Growing number of Americans are leaving full-time jobs for freelance work


As Americans continue to quit their jobs at historic rates — an accelerating trend known as the "Great Resignation" — a growing number of full-time workers are breaking out of their 9-to-5 office jobs for something a little more free-range: contract work. 

In doing so, many professionals are discovering they are in high demand for their specialized skillsets and can earn high incomes to boot, with some making in the mid-six-figure range, according to a recent article by Wall Street Journal reporter Kathryn Dill. 

The ranks of specialized freelancers is expanding, according to a 2021 survey by gig-economy platform Upwork. Among workers with graduate degrees, 51% chose freelancing last year, an increase of 6 percentage points from 2020, according to the survey. The number of skilled remote freelancers in fields such as computer programming and business consulting increased to 53% in 2021 from 50% in 2020.

"This used to be an offramp or something you did if you couldn't find a way to break in," Dill told CBS News' Anne-Marie Greene. But the perception of contract work as a prelude to retirement or a "life-raft for those struggling" has changed in recent years, according to Dill, a development she says has been accelerated by the pandemic. 

"Companies got used to working with someone they had never met in person who did a great job," she said, adding that skilled workers are also beginning to see contract work as an attractive alternative to the traditional desk job.

A lot of workers "want more money, they want more flexibility and they also want control over how they're spending their working hours — what types of things they're doing," she said. "And so for a lot of them, independent consulting really checks those boxes."

Can anyone be a contractor?

When considering ditching a full-time job for contract work, the first thing to ask yourself is whether you have a skillset that is in demand. 

"It absolutely depends on what your skillset is," Dill said. "You want to be aware of how great the demand is, certainly, before you go all-in on this, but for a lot of projects for companies, this is a great solution." 

Next comes research.

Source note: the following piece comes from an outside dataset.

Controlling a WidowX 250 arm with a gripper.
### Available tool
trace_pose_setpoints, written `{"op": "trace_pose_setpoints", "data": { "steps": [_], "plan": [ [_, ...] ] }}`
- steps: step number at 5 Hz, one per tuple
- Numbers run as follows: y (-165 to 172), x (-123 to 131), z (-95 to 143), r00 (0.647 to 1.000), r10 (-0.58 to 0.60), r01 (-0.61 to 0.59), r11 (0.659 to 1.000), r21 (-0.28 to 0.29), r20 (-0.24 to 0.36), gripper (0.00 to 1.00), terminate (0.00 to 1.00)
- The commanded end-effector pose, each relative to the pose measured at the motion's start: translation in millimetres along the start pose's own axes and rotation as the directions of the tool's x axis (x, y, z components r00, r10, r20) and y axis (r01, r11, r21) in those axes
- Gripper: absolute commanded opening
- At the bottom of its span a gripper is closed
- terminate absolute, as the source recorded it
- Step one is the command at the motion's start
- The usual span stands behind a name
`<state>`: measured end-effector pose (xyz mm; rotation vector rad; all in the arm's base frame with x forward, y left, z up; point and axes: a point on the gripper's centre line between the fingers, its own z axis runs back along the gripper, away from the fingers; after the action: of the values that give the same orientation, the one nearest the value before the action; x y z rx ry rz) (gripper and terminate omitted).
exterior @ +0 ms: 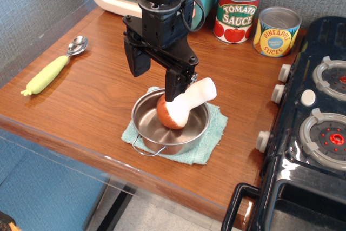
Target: Pick up yellow scoop and move it right towards pot with mushroom.
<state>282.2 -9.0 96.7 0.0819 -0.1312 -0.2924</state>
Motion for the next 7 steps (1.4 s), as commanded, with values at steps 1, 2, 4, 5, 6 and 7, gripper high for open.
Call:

Dill suggests researching state laws on health insurance options and taxes for freelancers. "Health insurance, taxes — you want to be very familiar with the laws and regulations around freelancing where you live. And a lot of these workers, they don't work all year necessarily, but they may work more hours each day. The ones I spoke with say it's worth it, but you do need to be aware up front."

Health insurance can be a major barrier to giving up a full-time job, though, of course, those who can switch to a spouse's policy or who already receive health coverage through their spouse are in a optimal position. "Being married to someone with health insurance is really the way to go. Though certainly, other consultants made that work, but it is something you want to have in your budget going forward," Dill said.

After all that, if you're still ready to cut the cord on your full-time job, your next step is finding a gig. The best way to that, according to Dill, is through active networking.

"You want to be talking with people you worked with in the past who thought you did a great job. That's where you're going to find a lot of your roles," Dill said. "But also there are companies, services that will place independent talent with employers looking to staff projects and things like that, and that can be a great way in."